From the work in progress Life: A Book About Learning to Live
By Jim Rosemergy

Fear is the faceless one I have to face.

As a child, I remember walking to school during the Cuban missile crisis wondering if I would be alive when it was time to walk home.  It was my first experience with a fear that makes your soul shutter.  I was not afraid of nuclear war.  I was afraid to die.  I was afraid of what I did not know.  Many years later, when I was a naval aviator flying combat missions over North Vietnam, I was not afraid of dying.  I was afraid of being shot down and captured. I was afraid of the terror of torture.  This face of fear prophesized a specific future I did not want to experience.  As I live my life, I have learned that fear has many faces, and each one must be faced, but not all fears can be specifically defined.  Some fears are faceless.

Now as I write in the early years of the 21st century, fear has a new name, a new face — terror. It is now an ism — terrorism.
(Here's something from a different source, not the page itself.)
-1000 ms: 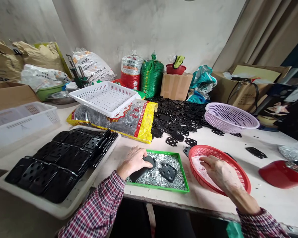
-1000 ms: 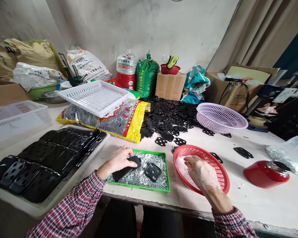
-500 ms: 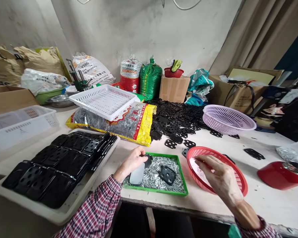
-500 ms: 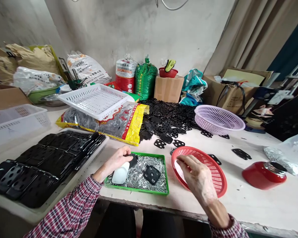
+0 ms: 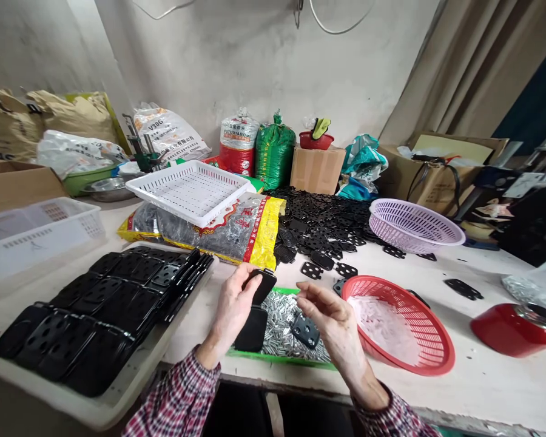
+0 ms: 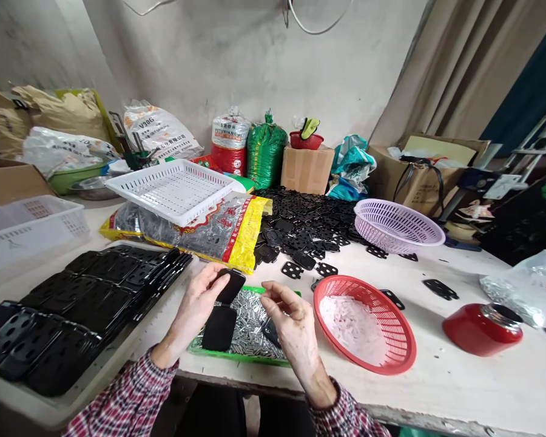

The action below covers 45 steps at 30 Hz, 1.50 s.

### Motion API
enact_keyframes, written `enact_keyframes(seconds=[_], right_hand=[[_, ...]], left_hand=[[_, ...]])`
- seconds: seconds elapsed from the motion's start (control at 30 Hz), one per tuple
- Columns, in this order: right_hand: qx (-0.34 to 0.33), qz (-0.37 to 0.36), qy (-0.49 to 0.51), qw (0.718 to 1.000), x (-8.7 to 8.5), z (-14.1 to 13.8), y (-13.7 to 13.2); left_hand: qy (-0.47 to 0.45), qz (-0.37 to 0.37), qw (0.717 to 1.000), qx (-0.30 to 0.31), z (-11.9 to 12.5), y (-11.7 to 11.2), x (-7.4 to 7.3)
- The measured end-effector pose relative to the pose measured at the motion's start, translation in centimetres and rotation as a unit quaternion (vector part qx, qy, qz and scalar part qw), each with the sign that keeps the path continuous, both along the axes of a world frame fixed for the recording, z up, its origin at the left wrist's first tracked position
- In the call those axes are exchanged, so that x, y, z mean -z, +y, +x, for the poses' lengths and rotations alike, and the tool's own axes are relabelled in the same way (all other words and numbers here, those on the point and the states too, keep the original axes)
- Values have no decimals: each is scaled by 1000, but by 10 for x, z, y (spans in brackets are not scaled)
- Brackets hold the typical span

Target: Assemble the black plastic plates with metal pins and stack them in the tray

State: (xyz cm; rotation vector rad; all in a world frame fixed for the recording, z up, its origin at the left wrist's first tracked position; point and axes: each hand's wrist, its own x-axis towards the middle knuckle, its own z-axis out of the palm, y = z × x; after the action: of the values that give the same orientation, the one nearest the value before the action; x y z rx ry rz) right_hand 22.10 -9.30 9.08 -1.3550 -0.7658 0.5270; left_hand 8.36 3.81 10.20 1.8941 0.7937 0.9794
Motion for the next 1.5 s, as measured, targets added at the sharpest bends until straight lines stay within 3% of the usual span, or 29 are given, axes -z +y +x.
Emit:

The first goal of a terrorist is to instill fear.  They know that fear can paralyze us.  It clouds our thinking and demands that we either run, fight, or act defensively.  Rather than forge ahead creatively, fearful people try to protect what they have.  They may strike out at others, but usually they try to preserve something.

Fear is contagious.  The terrorists are afraid, and fearful people tend to create fear.  Thus far, those who try to end terrorism try to end the lives of the terrorists.  Obviously, this approach generates more fear, and fear being the contagion it is infects more people, thus creating more terrorists.  The solution to terrorism is to discover what the terrorists fear and try to alleviate their terror.

Regrettably, in these perilous times some of our leaders strive to evoke fear in the populous in order to manipulate the public into supporting actions they think will eliminate fear, terror, and the enemy.  Interesting strategy… evoke fear in others, so they will support actions to combat fear.  Can you see how contagious fear can be?

Fear tends to get in our face before it enters our heart.  Have you ever gotten into the face of fear?  I have.  Here’s what I did.

Fear proposed a future in which I die.  My reply was, “Is that all you’ve got?”  Fear showed me a life of captivity, and I said, “Is that all you’ve got?” Fear spoke of loss of job and family to which I replied, “Is that all you’ve got?”  I was willing to ponder the loss fear placed before me. I faced the fear I felt, and fear didn’t like it at all.

This is the crux of the matter. When we are fearful, we are afraid to live.  We may think we are afraid to die or be captured or tortured or to be alone, but the truth is we are afraid to live.  The great unknown, the future that has yet to come, stretches before us, and we are afraid to take its hand.

Two winds dissipate the fog of fear.  The first is to face the future that fear proposes.  My willingness to accept what fear forecast freed me to live.  If I die, I die; if I am captured, I am captured, but up to the moment I draw my last breath or shackles are placed on my wrist, I will live.  The second wind lifts me up as I realize I don’t have to fear the future when I live in the moment.  The future never seems to come when each moment is fully lived.  Fear is the faceless one I have to face.